══ Entries provided

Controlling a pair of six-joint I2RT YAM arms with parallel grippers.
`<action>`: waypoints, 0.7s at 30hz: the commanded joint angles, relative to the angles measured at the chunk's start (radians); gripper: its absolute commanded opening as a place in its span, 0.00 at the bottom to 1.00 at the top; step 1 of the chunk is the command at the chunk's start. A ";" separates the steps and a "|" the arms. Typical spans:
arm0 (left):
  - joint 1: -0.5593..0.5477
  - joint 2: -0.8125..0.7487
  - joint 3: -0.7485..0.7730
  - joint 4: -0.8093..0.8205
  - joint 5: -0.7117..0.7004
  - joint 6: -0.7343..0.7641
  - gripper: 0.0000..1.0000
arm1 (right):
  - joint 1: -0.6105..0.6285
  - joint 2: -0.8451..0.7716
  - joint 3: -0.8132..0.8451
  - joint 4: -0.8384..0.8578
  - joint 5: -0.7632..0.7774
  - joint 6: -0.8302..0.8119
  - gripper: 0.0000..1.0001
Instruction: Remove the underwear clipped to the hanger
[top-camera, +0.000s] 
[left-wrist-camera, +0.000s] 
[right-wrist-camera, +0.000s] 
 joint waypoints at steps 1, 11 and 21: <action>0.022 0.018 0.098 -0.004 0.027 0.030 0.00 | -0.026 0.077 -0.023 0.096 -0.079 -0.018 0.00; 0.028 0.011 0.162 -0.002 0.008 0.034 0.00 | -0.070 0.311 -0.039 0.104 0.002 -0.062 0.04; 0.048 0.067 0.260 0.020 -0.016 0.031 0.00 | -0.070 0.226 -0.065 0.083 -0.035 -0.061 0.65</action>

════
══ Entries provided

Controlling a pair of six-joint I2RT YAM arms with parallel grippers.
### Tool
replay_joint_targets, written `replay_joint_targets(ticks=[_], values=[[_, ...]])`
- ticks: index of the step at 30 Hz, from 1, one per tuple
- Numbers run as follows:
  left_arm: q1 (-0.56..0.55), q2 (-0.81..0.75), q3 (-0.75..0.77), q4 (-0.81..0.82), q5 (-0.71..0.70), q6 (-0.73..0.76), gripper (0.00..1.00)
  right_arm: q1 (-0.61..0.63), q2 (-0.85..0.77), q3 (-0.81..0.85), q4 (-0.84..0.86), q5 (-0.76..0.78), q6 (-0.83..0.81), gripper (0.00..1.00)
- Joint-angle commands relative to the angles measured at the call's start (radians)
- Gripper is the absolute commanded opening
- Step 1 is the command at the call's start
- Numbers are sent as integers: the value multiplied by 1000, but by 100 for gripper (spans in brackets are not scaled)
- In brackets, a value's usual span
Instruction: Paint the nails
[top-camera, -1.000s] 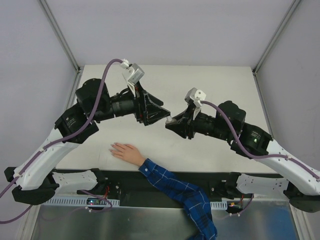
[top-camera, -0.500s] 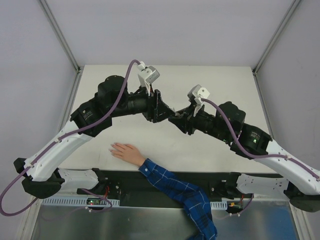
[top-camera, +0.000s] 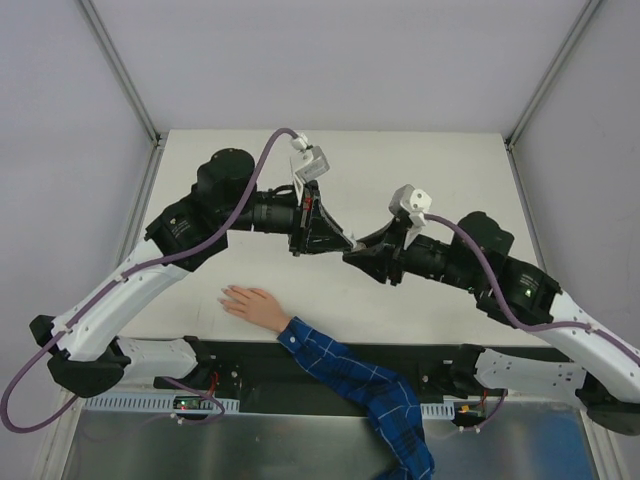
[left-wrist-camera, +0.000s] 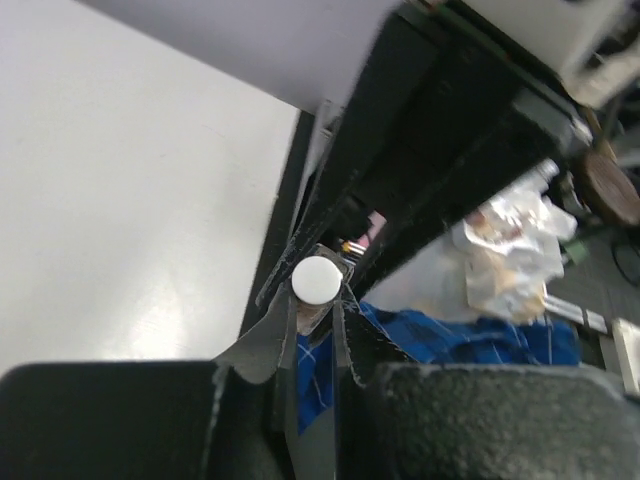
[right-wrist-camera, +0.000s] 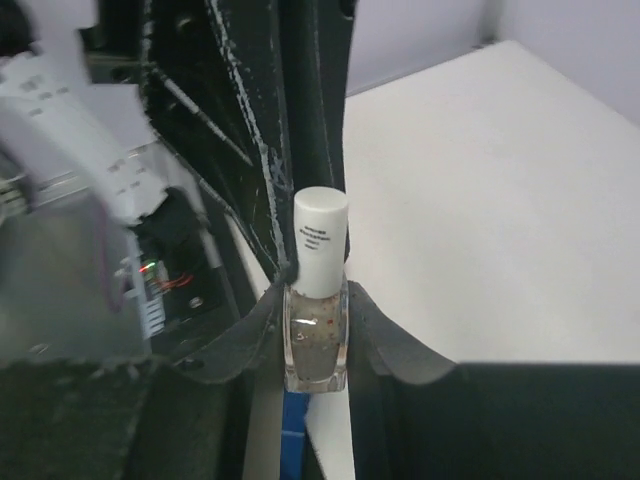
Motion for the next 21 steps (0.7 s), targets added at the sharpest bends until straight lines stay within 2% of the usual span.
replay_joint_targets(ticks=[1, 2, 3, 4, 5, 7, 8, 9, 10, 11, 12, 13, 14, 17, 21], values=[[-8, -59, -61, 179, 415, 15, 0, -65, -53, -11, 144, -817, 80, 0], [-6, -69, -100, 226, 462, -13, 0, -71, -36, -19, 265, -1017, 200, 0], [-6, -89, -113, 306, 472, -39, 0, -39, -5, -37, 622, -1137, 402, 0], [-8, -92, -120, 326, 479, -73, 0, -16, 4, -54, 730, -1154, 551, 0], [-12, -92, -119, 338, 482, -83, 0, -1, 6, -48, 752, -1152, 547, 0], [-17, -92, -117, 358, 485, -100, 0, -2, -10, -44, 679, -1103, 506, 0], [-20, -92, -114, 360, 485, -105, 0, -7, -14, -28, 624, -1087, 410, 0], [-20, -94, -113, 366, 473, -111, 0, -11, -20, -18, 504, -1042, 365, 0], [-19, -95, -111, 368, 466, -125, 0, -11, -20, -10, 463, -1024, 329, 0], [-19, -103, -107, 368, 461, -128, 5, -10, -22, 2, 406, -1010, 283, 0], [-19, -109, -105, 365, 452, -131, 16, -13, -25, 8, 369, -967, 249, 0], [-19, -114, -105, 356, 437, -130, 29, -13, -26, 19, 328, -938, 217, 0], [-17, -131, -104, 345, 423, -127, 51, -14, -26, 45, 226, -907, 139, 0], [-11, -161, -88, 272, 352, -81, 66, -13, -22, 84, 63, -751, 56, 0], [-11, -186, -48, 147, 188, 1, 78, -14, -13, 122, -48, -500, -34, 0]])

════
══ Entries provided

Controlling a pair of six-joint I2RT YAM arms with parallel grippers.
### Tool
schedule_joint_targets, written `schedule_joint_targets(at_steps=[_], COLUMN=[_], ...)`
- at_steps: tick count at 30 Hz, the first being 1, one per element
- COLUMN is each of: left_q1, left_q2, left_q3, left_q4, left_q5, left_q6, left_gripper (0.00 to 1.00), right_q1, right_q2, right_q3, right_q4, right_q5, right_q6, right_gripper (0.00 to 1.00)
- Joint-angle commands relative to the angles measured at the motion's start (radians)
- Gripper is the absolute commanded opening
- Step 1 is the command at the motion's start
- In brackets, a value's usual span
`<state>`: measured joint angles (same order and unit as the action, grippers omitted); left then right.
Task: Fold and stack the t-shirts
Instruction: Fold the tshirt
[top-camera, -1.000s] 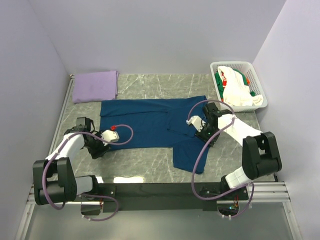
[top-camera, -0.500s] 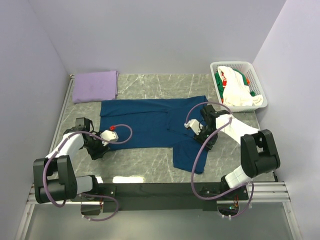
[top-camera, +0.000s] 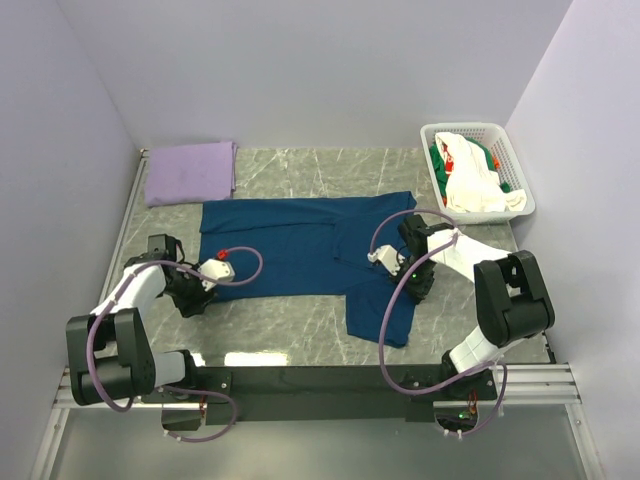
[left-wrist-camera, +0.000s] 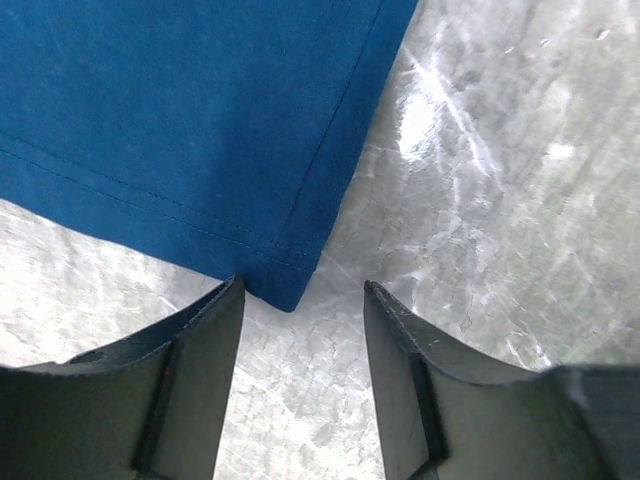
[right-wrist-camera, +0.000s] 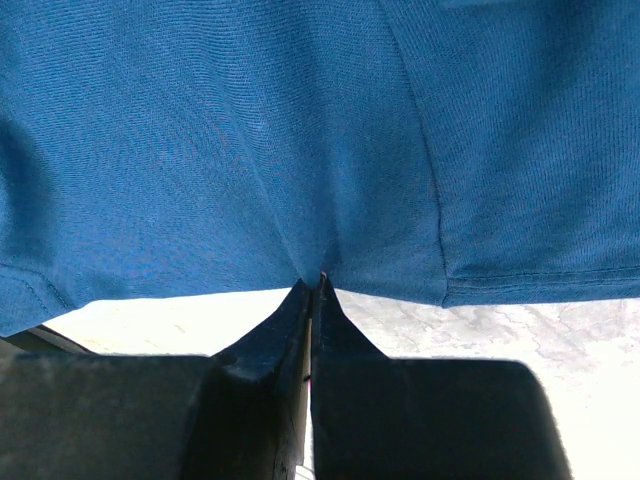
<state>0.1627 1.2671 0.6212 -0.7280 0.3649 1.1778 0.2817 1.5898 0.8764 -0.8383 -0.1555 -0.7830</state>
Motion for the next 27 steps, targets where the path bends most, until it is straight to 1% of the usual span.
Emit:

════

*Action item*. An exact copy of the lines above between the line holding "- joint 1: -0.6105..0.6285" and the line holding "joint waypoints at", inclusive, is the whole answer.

*Solution*.
  - joint 1: -0.6105..0.6285
  - joint 2: -0.8451..0.7716
  - joint 3: -0.8132..0.8451
  - joint 4: -0.8384..0.8578
  - joint 5: -0.7632..0.7774
  - joint 6: -0.8302..0.8119
  - gripper: 0.0000..1.0001
Instruction: Remove the underwear clipped to the hanger
[top-camera, +0.000s] 
[left-wrist-camera, +0.000s] 
[right-wrist-camera, +0.000s] 
 joint waypoints at steps 1, 11 and 21: <action>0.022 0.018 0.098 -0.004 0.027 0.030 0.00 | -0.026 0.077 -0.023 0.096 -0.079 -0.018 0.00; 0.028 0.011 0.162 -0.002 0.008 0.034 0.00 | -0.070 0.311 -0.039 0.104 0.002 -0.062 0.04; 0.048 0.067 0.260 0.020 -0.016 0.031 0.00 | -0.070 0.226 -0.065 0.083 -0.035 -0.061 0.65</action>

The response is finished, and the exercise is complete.